I would also like to say that I am particularly proud to be a female President, since so far only three women have presided over this assembly, and they did so wonderfully. They are Leni Fischer, Anne Brasseur and Stella Kyriakides. I had the chance to see Anne and Stella in this role and to appreciate their qualities. In keeping with our values of equity, equality and representativeness, I believe it is important to apply to ourselves the parity that we demand in other forums and in other contexts such as, for example, for lists of judges. Although women are not a minority in society, when it comes to climbing the political, economic or academic ladder, they remain mostly on the bottom rungs and, like oxygen, they become scarcer the higher up one goes. It is also this conviction that a true democracy cannot forget half of humanity and that women must be represented with dignity, including in high office, which I will embody during my Presidency. The promotion of equality in this Assembly, its integration in all political fields, in all measures and in the functioning of this Parliament will be one of my priorities, in line with the Council of Europe's Gender Equality Strategy 2018-2023.

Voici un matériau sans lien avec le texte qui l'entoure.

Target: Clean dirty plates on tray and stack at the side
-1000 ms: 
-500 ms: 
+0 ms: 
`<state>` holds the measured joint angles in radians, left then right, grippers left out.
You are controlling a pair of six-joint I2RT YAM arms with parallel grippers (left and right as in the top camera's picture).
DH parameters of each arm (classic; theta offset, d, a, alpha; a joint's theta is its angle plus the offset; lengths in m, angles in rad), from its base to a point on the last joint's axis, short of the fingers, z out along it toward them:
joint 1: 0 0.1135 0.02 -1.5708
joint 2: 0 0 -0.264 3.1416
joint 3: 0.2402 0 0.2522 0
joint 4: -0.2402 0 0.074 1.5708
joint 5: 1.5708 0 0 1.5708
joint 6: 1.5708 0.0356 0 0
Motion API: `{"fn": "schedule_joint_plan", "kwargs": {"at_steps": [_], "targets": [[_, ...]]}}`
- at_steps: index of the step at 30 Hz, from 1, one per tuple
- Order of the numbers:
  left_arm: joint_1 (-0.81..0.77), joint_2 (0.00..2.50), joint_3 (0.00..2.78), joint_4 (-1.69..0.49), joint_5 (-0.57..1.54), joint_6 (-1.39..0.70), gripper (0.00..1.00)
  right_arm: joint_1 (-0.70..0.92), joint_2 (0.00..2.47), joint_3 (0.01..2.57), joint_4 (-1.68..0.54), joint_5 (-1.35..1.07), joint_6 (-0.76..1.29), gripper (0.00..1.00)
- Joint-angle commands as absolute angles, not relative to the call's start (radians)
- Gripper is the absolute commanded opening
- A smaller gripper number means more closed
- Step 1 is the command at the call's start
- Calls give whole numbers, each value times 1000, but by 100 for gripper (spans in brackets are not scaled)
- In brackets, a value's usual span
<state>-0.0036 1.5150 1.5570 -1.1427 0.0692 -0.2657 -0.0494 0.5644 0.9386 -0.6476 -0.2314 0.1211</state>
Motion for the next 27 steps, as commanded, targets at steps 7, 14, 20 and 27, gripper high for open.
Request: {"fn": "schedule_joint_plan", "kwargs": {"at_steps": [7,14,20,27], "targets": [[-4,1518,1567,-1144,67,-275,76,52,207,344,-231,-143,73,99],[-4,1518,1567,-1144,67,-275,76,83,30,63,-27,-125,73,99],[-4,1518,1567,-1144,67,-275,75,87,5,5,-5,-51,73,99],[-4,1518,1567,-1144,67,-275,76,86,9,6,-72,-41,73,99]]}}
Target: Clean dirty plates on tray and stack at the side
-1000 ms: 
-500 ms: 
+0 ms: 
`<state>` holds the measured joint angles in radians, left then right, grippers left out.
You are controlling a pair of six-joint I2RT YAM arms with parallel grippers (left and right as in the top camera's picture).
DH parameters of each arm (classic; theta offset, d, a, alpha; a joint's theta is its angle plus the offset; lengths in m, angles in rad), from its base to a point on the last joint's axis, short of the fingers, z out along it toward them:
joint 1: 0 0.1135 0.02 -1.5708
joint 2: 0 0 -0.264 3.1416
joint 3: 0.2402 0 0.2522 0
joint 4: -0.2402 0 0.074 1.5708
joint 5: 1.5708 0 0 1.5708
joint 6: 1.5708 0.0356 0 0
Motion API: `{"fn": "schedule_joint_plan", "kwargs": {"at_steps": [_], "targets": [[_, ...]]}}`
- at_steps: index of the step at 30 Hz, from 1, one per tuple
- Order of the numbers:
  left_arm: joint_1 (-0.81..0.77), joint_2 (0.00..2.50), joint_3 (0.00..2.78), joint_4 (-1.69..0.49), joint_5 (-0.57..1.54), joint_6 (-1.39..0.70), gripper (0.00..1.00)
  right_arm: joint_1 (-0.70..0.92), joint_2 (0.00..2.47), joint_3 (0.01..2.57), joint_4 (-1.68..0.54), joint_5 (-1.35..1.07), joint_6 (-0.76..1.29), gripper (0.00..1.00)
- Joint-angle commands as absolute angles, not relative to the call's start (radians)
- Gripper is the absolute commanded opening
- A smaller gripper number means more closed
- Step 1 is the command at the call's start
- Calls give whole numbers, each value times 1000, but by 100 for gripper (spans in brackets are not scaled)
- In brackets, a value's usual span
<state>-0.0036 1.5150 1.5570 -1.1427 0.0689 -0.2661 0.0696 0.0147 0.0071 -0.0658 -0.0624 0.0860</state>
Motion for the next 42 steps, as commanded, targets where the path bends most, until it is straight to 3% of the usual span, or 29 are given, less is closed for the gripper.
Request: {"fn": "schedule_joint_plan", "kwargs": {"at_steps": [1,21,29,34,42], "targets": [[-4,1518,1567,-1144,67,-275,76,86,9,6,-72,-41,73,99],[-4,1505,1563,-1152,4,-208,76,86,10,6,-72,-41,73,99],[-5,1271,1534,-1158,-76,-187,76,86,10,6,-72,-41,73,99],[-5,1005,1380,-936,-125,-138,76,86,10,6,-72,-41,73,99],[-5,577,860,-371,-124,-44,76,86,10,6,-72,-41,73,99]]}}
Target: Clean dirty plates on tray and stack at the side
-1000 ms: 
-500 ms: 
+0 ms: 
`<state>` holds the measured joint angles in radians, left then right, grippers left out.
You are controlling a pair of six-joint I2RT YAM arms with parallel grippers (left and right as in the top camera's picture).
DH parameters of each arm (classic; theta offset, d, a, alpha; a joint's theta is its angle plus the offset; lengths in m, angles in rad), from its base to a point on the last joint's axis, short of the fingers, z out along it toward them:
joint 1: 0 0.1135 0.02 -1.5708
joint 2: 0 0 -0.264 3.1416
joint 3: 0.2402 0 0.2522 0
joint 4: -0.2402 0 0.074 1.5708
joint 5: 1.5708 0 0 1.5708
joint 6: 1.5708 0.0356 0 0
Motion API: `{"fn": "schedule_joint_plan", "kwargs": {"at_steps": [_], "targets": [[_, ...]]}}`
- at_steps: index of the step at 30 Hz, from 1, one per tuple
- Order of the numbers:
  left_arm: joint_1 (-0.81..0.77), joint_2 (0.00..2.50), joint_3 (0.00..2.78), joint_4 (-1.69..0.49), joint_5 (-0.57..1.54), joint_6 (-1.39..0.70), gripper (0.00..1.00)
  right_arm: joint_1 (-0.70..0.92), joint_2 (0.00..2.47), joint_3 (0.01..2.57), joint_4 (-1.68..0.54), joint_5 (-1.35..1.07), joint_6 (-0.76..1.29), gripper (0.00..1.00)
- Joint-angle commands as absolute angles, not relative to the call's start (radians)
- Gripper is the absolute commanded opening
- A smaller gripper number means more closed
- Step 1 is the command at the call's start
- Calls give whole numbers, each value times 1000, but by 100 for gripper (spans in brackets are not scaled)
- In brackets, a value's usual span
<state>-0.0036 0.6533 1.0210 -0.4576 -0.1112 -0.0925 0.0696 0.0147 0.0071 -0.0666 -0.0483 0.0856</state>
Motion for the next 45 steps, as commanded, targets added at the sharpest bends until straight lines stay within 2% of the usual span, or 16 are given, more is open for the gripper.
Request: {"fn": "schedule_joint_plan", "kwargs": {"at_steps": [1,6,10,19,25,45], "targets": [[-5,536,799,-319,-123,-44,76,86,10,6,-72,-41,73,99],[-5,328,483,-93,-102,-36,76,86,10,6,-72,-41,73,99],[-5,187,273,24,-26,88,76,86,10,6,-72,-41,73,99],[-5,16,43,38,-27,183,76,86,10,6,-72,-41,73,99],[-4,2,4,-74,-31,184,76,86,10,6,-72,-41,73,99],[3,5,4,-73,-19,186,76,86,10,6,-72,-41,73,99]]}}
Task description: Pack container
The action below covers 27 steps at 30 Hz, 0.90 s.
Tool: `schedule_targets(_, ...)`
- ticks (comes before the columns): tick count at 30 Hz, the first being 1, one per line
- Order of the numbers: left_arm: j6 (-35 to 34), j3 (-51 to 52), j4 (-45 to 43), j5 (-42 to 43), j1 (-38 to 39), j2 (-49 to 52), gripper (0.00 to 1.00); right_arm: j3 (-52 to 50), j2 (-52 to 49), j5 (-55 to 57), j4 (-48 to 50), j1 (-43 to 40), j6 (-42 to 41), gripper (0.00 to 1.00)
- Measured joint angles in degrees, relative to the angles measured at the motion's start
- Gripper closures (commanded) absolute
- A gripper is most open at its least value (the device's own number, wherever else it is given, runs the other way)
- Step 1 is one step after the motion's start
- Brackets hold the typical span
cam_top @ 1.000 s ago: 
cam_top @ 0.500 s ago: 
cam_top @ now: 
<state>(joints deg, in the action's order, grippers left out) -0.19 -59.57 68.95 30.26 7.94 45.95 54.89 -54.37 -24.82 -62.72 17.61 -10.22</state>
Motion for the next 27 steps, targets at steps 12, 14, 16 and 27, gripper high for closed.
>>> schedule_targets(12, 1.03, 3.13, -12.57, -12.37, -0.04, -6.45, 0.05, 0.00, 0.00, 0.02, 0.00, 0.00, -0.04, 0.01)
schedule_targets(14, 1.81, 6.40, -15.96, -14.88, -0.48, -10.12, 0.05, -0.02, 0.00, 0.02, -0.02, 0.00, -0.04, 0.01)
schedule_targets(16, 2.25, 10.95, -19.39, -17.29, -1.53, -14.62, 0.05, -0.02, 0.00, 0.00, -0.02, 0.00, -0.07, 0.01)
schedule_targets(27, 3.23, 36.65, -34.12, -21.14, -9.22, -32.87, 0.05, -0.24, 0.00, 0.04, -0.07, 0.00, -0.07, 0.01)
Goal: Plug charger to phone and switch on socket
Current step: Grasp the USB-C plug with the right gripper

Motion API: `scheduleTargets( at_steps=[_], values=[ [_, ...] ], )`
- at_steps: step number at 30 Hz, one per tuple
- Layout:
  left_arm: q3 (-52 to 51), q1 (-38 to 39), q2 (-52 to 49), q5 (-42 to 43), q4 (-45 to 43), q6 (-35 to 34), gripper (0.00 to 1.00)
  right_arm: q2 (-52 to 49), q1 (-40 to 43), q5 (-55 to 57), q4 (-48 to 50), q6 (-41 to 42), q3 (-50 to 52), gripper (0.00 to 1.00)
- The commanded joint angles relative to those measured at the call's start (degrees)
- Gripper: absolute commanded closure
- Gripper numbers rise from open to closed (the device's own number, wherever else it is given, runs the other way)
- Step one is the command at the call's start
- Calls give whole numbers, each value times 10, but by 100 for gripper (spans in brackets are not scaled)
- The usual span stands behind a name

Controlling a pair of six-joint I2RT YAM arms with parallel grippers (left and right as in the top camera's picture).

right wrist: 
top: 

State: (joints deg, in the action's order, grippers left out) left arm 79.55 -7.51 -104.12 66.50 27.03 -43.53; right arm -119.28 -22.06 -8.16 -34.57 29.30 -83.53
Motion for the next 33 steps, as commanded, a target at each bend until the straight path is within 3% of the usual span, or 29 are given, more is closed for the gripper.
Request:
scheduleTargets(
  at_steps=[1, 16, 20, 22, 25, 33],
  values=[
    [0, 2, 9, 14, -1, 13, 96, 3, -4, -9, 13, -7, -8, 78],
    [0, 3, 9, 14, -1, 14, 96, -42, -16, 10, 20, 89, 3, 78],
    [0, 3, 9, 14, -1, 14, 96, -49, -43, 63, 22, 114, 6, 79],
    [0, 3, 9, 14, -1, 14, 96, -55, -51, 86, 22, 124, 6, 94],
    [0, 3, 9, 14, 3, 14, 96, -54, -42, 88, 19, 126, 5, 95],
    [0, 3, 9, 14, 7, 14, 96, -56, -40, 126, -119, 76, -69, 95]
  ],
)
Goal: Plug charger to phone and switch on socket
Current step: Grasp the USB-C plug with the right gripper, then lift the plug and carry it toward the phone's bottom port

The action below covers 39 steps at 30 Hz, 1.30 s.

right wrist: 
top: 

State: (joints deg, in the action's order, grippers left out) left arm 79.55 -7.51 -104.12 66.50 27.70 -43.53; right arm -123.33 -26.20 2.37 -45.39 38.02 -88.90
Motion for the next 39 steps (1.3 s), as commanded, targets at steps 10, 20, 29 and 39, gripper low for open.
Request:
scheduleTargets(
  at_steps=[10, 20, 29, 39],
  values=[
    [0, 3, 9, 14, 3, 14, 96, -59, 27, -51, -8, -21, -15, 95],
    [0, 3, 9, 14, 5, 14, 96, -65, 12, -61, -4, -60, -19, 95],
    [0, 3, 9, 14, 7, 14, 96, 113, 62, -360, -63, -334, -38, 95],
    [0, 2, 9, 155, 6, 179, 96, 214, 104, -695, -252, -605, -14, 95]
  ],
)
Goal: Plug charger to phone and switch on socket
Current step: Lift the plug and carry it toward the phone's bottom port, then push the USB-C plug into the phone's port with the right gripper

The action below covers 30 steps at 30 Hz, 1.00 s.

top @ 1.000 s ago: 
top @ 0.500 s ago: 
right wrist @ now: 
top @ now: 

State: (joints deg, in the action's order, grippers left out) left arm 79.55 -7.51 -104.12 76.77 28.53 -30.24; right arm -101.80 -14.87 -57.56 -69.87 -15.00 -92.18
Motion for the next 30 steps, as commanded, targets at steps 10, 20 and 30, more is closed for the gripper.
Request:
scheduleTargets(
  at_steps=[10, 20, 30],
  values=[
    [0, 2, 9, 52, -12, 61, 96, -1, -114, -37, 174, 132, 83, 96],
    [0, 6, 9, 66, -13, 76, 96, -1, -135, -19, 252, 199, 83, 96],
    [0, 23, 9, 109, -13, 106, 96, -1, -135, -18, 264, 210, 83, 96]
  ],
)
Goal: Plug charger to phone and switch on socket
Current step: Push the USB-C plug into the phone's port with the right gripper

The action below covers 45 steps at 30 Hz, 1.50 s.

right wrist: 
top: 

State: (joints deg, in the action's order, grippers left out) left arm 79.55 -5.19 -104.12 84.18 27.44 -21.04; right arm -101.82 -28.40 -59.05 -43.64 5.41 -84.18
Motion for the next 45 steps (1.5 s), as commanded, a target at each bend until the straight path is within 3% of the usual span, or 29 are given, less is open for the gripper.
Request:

J'ai souvent trouvé que les discours duraient trop longtemps et je ne voudrais pas abuser de l'attention exceptionnelle que vous me prêtez aujourd'hui. J'aimerais simplement encore souligner toute l'importance que j'accorde à notre activité de parlementaires et à la dignité d'un Parlement qui réunit des représentantes et des représentants de 47 pays différents, autour de valeurs si proches et si cruciales. Le terme d' « assemblée » prend ici tout son sens : c'est, plus qu'une réunion, une union, riche de ses pluralités, autour de l'Europe que nous aspirons à construire ensemble, de concert avec nos concitoyennes et nos concitoyens. Une Europe unie, où le respect de la dignité humaine est le pilier de la société.